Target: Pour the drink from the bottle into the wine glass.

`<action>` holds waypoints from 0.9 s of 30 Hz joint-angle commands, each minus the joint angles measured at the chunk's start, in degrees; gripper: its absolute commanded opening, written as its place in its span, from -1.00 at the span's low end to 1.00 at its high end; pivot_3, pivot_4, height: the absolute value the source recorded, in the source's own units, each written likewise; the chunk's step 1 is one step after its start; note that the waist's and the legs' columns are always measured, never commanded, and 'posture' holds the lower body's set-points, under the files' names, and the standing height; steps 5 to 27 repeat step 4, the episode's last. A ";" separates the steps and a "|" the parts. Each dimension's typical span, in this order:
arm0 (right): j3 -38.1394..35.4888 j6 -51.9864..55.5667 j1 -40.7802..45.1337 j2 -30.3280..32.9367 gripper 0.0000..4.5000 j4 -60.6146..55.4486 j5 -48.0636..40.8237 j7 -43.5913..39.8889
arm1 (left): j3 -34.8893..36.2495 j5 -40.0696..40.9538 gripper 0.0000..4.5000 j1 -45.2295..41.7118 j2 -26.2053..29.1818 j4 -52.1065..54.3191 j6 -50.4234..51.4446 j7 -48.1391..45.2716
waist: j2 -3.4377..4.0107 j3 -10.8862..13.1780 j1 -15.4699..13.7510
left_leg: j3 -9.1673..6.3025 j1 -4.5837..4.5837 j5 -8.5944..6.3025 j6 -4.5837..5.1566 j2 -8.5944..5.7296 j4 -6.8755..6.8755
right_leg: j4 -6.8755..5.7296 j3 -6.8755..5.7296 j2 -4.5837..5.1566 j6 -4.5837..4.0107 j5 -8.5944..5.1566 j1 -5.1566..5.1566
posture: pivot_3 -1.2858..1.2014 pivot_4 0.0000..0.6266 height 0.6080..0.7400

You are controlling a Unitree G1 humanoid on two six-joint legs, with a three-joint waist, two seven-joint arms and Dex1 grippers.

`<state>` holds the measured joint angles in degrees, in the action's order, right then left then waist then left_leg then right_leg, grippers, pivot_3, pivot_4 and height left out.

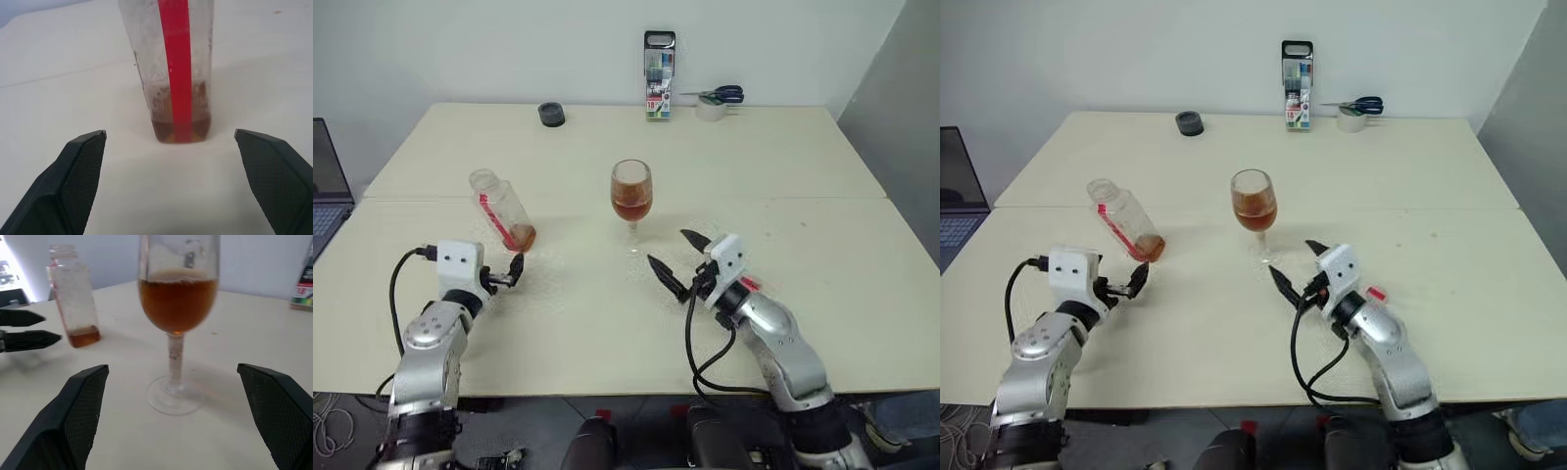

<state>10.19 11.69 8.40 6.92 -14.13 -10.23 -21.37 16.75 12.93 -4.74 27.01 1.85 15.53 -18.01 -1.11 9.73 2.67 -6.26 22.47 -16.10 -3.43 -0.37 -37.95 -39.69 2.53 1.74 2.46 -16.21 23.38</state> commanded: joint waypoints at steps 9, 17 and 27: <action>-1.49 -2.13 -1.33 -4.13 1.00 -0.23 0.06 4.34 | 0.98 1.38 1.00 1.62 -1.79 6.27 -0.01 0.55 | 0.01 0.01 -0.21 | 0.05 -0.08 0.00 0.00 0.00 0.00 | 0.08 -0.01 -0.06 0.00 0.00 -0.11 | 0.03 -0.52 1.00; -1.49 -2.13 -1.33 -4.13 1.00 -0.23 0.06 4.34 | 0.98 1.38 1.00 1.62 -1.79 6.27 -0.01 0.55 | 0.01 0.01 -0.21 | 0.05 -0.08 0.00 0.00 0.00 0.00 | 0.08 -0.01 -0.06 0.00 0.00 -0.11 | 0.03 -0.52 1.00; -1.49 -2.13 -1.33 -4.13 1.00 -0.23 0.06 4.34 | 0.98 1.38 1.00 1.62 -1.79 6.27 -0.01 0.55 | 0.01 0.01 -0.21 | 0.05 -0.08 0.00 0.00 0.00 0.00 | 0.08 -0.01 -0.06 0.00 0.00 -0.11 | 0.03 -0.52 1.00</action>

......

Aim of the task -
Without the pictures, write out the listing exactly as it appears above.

Output of the task -
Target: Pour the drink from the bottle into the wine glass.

`<action>` holds waypoints from 0.9 s of 30 Hz joint-angle commands, each minus the joint angles measured at the chunk's start, in degrees; gripper: its absolute commanded opening, written as its place in its span, from -1.00 at the span's low end to 1.00 at its high end; pivot_3, pivot_4, height: the absolute value the source recorded, in the source's own units, each written likewise; the chunk's step 1 is one step after its start; note that the waist's and the legs' columns are always measured, never commanded, and 'posture' holds the lower body's set-points, under the files' names, and the standing height; steps 5 to 27 repeat step 4, the episode's last. A ";" separates the steps and a "|" the parts. Each dimension's typical span, in this order:
arm0 (right): j3 -38.1394..35.4888 j6 -51.9864..55.5667 j1 -40.7802..45.1337 j2 -30.3280..32.9367 gripper 0.0000..4.5000 j4 -60.6146..55.4486 j5 -48.0636..40.8237 j7 -43.5913..39.8889
arm1 (left): j3 -34.8893..36.2495 j5 -40.0696..40.9538 gripper 0.0000..4.5000 j1 -45.2295..41.7118 j2 -26.2053..29.1818 j4 -52.1065..54.3191 j6 -50.4234..51.4446 j7 -48.1391..45.2716
waist: j2 -3.4377..4.0107 j3 -10.8862..13.1780 j1 -15.4699..13.7510
left_leg: j3 -9.1673..6.3025 j1 -4.5837..4.5837 j5 -8.5944..6.3025 j6 -4.5837..5.1566 j2 -8.5944..5.7296 j4 -6.8755..6.8755
right_leg: j4 -6.8755..5.7296 j3 -6.8755..5.7296 j2 -4.5837..5.1566 j6 -4.5837..4.0107 j5 -8.5944..5.1566 j1 -5.1566..5.1566
posture: pivot_3 -1.2858..1.2014 pivot_4 0.0000..0.6266 height 0.6080..0.7400

You are controlling a Unitree G1 humanoid on two six-joint legs, with a three-joint waist, two seven-joint arms and Dex1 grippers.

`<state>` holds the measured joint angles in degrees, in the action's order, right then left then waist then left_leg then right_leg, grippers, pivot_3, pivot_4 and height left out.


<state>10.19 11.69 8.40 6.92 -14.13 -10.23 -21.37 16.75 12.93 -4.74 27.01 1.85 15.53 -18.01 -1.11 9.73 2.67 -6.26 22.47 -16.10 -3.43 -0.37 -37.95 -39.69 2.53 1.74 2.46 -16.21 23.38</state> commanded: joint waypoints at steps 9, 17 and 27: <action>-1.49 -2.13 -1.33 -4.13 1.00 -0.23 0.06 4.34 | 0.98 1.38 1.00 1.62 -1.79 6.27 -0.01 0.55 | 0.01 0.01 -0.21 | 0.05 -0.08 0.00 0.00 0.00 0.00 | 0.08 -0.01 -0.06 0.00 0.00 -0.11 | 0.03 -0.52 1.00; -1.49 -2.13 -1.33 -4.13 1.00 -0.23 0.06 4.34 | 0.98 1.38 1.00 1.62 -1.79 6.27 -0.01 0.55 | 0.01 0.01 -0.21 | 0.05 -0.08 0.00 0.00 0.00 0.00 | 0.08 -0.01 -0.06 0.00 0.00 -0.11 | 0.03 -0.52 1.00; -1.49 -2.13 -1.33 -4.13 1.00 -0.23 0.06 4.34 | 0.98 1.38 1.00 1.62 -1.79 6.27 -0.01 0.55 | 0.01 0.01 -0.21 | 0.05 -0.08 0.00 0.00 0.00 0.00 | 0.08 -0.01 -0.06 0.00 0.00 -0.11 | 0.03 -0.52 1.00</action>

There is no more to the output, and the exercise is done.